- The Washington Times - Wednesday, May 15, 2013

Second Amendment supporters beware: Cathy Lanier is talking tough — Annie Oakley tough.

The chief cop for the nation’s capital, she has promised to meet at the pass (well, Memorial Bridge) gun owners who plan to march into the District over the July Fourth holiday weekend.

While the D.C. side of the Potomac River doesn’t have the historical renown of, say, the O.K. Corral, you can be darn tootin’ that there’s gonna be a showdown in these here parts if a bunch of gun totin’ citizens cross over the city’s border bearing their loaded rifled.

Aren’t you champin’ at the bit like a Clydesdale hankerin’ for a ice-cold Bud?

Here’s the skinny.

D.C. gun laws remain as stubborn as ol’ Aunt Sarah’s mule, although the 32-year-old handgun ban was somewhat relaxed following a 2008 U.S. Supreme Court ruling.

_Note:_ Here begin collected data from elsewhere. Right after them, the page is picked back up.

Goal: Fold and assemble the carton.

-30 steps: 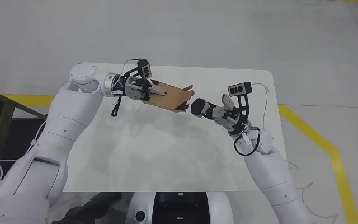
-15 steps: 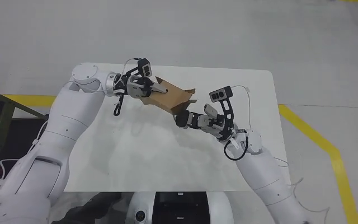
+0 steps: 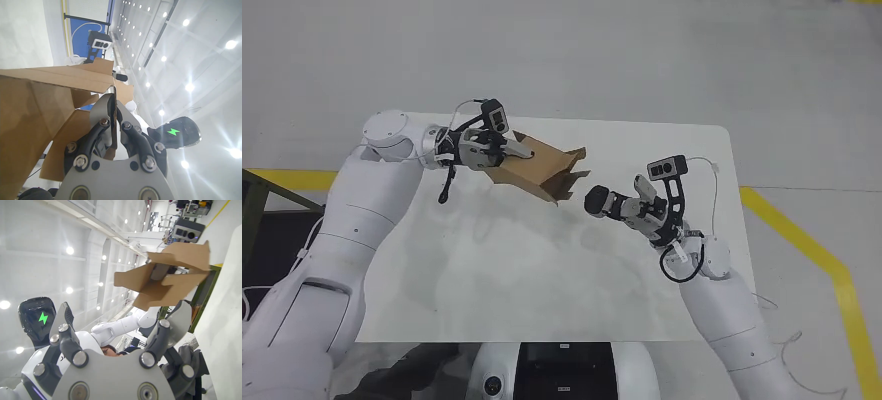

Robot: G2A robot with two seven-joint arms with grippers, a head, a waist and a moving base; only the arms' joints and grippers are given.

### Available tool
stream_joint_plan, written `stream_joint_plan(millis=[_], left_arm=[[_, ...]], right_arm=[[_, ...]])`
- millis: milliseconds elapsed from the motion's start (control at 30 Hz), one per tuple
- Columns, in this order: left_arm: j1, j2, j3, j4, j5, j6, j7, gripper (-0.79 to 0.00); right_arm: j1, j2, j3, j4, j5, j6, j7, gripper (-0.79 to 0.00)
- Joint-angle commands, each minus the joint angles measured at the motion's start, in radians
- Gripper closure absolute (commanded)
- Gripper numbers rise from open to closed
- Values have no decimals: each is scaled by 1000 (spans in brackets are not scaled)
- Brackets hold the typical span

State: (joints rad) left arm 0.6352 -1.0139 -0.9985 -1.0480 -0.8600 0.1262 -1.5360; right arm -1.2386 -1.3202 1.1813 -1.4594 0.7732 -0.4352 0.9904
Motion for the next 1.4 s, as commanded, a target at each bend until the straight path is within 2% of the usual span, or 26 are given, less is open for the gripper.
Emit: stream_joint_plan(millis=[0,233,733,1367], left_arm=[[-1,2,-4,-4,-4,3,0,0],[-6,2,3,-22,-43,34,0,0],[-45,-22,43,-8,-72,46,0,0],[-36,-29,50,-12,-44,29,0,0]], right_arm=[[-3,1,-1,5,-9,9,-6,-785],[8,-4,-55,48,-86,73,-46,-785],[84,-33,-178,132,-142,99,-83,-785],[139,-55,-233,153,-172,132,-143,-785]])
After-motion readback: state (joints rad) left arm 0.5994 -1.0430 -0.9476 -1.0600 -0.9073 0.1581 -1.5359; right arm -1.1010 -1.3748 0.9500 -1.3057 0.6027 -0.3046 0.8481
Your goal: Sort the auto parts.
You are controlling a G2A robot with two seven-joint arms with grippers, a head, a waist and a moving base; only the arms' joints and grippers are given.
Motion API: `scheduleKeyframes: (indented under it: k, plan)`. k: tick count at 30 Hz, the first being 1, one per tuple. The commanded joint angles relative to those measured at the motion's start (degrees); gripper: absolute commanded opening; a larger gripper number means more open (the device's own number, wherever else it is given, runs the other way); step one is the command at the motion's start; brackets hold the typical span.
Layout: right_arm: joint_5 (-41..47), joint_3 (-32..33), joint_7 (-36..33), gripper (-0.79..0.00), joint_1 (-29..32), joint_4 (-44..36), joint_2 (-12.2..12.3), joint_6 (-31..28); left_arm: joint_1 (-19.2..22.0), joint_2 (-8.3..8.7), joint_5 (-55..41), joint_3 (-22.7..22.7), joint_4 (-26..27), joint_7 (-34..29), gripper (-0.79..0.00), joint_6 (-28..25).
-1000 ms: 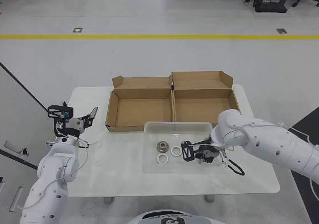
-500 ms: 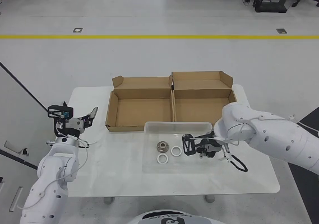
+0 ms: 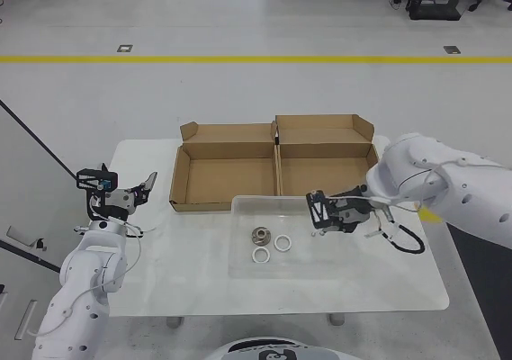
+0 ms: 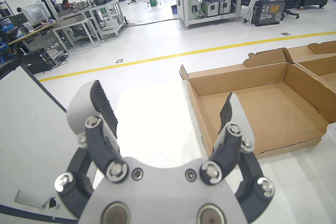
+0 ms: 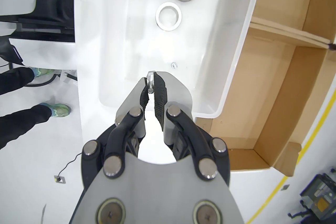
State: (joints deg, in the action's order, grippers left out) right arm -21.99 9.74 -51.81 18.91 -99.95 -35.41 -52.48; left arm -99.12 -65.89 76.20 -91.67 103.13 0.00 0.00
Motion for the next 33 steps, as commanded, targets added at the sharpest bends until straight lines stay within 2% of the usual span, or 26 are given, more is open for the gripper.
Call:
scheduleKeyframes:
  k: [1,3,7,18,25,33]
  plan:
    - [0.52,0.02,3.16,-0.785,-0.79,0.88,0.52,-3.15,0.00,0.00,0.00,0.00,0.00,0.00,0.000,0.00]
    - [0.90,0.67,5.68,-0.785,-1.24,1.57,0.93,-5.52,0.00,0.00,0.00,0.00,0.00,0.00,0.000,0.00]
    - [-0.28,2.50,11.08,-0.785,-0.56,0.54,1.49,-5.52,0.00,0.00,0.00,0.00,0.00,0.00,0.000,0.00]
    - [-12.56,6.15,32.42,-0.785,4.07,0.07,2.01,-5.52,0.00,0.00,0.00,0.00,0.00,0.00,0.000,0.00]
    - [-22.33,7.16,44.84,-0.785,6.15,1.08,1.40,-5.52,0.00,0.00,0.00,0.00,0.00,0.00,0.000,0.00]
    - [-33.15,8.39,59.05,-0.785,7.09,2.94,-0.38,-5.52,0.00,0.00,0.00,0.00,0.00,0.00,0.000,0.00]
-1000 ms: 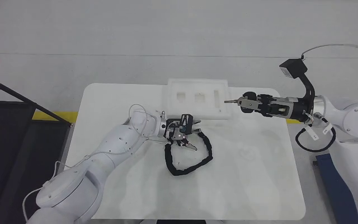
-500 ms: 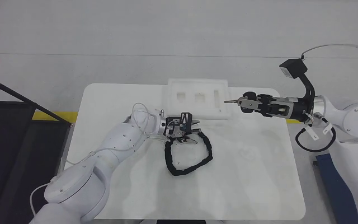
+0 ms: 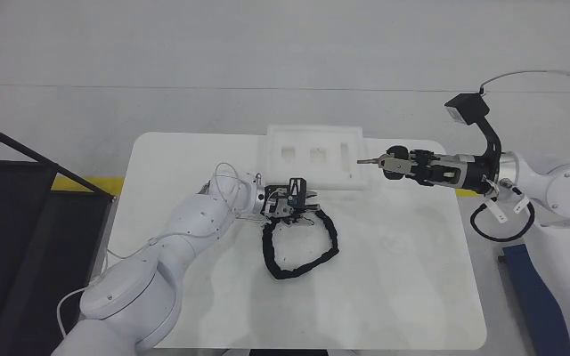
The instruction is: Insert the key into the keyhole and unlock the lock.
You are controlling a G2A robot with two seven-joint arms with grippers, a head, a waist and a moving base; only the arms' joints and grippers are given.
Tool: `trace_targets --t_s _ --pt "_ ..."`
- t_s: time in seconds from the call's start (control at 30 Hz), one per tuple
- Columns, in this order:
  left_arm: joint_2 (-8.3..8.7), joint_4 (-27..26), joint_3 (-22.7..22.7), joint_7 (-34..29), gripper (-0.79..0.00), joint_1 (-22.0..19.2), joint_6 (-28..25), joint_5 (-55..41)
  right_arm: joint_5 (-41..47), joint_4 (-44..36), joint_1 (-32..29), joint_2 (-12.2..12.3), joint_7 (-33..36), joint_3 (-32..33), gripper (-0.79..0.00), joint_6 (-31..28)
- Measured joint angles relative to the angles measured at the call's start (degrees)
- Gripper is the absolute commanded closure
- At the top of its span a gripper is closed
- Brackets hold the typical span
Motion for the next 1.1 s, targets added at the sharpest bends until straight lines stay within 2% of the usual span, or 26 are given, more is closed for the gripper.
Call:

Nonetheless, Chief Lanier, a sometimes tough-as-nails gal in her own right, still has to follow her boss’s lead — and her boss, Mayor Vincent C. Gray, isn’t a cowboy (wink, wink) but he is a horse thief.

Andrea Noble, ace public-safety reporter for The Washington Times, explained the anticipated standoff with armed demonstrators this way in a May 7 story:

The idea of the armed march, which would start at Arlington National Cemetery in Virginia and proceed across the bridge into the District — where it is illegal to carry guns on the street — was proposed by radio show host Adam Kokesh this week on his “Adam vs. The Man” show.

“This is an act of civil disobedience, not a permitted event,” Mr. Kokesh wrote on his website. “We will march with rifles loaded and slung across our backs to put the government on notice that we will not be intimidated and cower in submission to tyranny.”

March organizers will coordinate with law enforcement beforehand in order to determine at what point the armed marchers would risk arrest, Mr. Kokesh said.

There’s no bottom-line here, folks.

All we Second Amendment supporters are waitin’ for is to see whether the Lanier gang shows up like gang-bustin’ Elmer Fudds or trigger-happy Yosemite Sams.

Of course, we gun-rights supporters are a-hankerin’ to see if, come Independence Day, the chief marks her own words: “If you’re coming here to break the law, then we’re going to take action,” she said in an interview on News Channel 8. “There is a pretty good chance we’ll meet them on the D.C. side of the bridge.”

By the way: If, ahem, the chief really wants to put on a show that will put law-abiding citizens in a line-dancin’, hootenanny mood, then corral up the illegals who will likely be a-celebratin’ America’s birthday, too, and turn them over to the federal gov’ment.

That way, D.C. could lose it’s sanctuary status, and the Lanier gang would be in compliance as a secure community.

Those illegals ain’t hard to find. They are the ones with no driver’s licenses or other legitimate gov’ment papers.